Activity-based Learning in Chennai
As a young teacher in the 1970s Amukta Mahapatra trained at Neel Bagh, the rural village school in Bangalore founded by David Horsburgh, which in some respects surpassed Summerhill. (Neel Bagh is described in Real Education, by David Gribble, published by Lib Ed, pp 115 – 121.) She had studied Montessori, and helped the department of education develop a system called “activity-based learning.” This article originally appeared in a special issue of the e-bulletin of the Association Montessori Internationale and describes what must be the most wide-spread liberalisation of education anywhere in the world.
If you walk by any primary classroom in a government school in Chennai or Tamil Nadu, the expected scene of a teacher at the head of the class with rows of children in front of her would be hard to find. Instead, one sees children sitting any which way, working on some task or other, some working with rapt attention, some fetching materials, some watching others. A few may be talking, one may be looking out of the window. A child may look at you for a minute and get back to his or her work. The teacher is not obvious; perhaps she is in the midst of a group of children. A hum of activity may be heard.
Doesn’t all this sound familiar to the Montessori educator? Often, this is how a Montessori environment is described. And believe it or not, this is happening not in a privileged, private Montessori school, but in 37,000 schools run by the government of Tamil Nadu, involving 120,000 teachers and reaching about 5,000,000 children from classes one to four. Too many zeroes? Blink again, but the numbers are right. These children are mostly from the poorer families.
As you go into the classroom, to sit down quietly and observe with your notebook and pen, you may see some familiar and some unfamiliar situations and activities. Keep aside the quick judgments, the need to define and arrive at conclusions; allow time for the mind to compare and conclude. Observe and you may see some universal truths unfold in front of you.
What happened to make Activity-Based Learning create such a tsunami of rethinking and manage to actualize some of the ideas that had been mere rhetoric for so many years?
In the late ‘90s, the World Bank supported the District Primary Education Programme, taken up in seven districts in Tamil Nadu. A dramatic review of the system followed, but it had one drawback – the majority of the administrators and teachers did not change, and consequently the problem of almost 50%of children dropping out of primary school was not resolved. Many left school before they were ten years old.
As often happens, some individual histories ran parallel to larger events. M.P. Vijayakumar, an officer of the civil service administration, was the Additional Secretary of Education in 2000. Faced with many children leaving school to join the work force, he felt strongly that schools should be the solution rather than the problem and that change had to begin at the helm, at the level of the teacher-training institutions.

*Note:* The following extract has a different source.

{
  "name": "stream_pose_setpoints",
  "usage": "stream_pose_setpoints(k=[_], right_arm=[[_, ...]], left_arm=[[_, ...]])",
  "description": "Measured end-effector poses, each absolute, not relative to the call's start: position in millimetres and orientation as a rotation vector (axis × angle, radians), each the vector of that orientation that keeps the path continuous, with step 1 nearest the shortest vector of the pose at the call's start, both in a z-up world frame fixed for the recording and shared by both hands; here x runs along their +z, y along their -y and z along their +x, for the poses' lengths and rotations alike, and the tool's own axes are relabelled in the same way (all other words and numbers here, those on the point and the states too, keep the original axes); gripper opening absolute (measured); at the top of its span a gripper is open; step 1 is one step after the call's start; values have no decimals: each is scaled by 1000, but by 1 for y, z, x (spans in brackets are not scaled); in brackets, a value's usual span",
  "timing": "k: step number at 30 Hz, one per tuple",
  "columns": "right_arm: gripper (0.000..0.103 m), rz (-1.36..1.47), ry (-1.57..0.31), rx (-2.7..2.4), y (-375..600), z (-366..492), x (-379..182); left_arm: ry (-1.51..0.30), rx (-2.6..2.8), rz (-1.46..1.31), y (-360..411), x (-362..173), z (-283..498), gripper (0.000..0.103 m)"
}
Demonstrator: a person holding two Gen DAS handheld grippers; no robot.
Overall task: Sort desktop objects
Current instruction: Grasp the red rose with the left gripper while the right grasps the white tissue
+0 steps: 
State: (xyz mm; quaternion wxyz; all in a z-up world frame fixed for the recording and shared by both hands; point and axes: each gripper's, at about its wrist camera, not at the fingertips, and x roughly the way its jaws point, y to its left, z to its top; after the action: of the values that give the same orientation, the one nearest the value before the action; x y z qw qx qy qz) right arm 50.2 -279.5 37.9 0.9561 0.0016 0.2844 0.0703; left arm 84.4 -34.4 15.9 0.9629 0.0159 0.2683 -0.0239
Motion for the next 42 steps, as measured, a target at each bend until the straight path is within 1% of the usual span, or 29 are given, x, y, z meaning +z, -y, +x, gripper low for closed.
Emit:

In his search for trainers able to train the teacher educators, he was introduced to Amukta Mahapatra by the Centre for Montessori Training in Chennai and he invited her to do a trial programme. This was done as a series of workshops, from which a core group developed. The teachers learnt on the job, observing a multiple-age class, rehearsing and preparing their session before training teachers and in the process trained the education community. About 750 were trained from 2001 to 2002.
The expanding core group went on to train all the 200,000 elementary school teachers in the state. Meanwhile one had to crack the problem of learning materials, critical to make the child an independent learner and move away from continuous teacher-directed activity. One difficulty with making material available to the schools, especially in such large numbers, was the cost. A means to mass-produce responsibly was found and the costs became affordable.
Meanwhile the system used by the rural schools run by Rishi Valley School, an expensive Krishnamurti school near Bangalore, had been identified as suitable: it had a transparent curriculum and continuous assessment built into it. UNICEF was promoting this method as part of its quality package to government schools. After much hard work, with unbelievably quick results the pedagogy was in place within 12 months. The subjects were Tamil, Mathematics, Environmental Studies and English. The children worked at their own pace, individually or in small groups, with the teacher in a facilitating role. There were no textbooks, and only a couple of workbooks. There were low-level blackboards on which children could write or draw by themselves. Montessori mathematics materials were available. Parents were encouraged to observe the class.
In 2006 Mr M.P.Vijayakumar was State Project Director of SSA, an Education for All programme, and decided that ABL could be up-scaled to the whole state: what was successful in Chennai needed to reach all the primary school children in the state.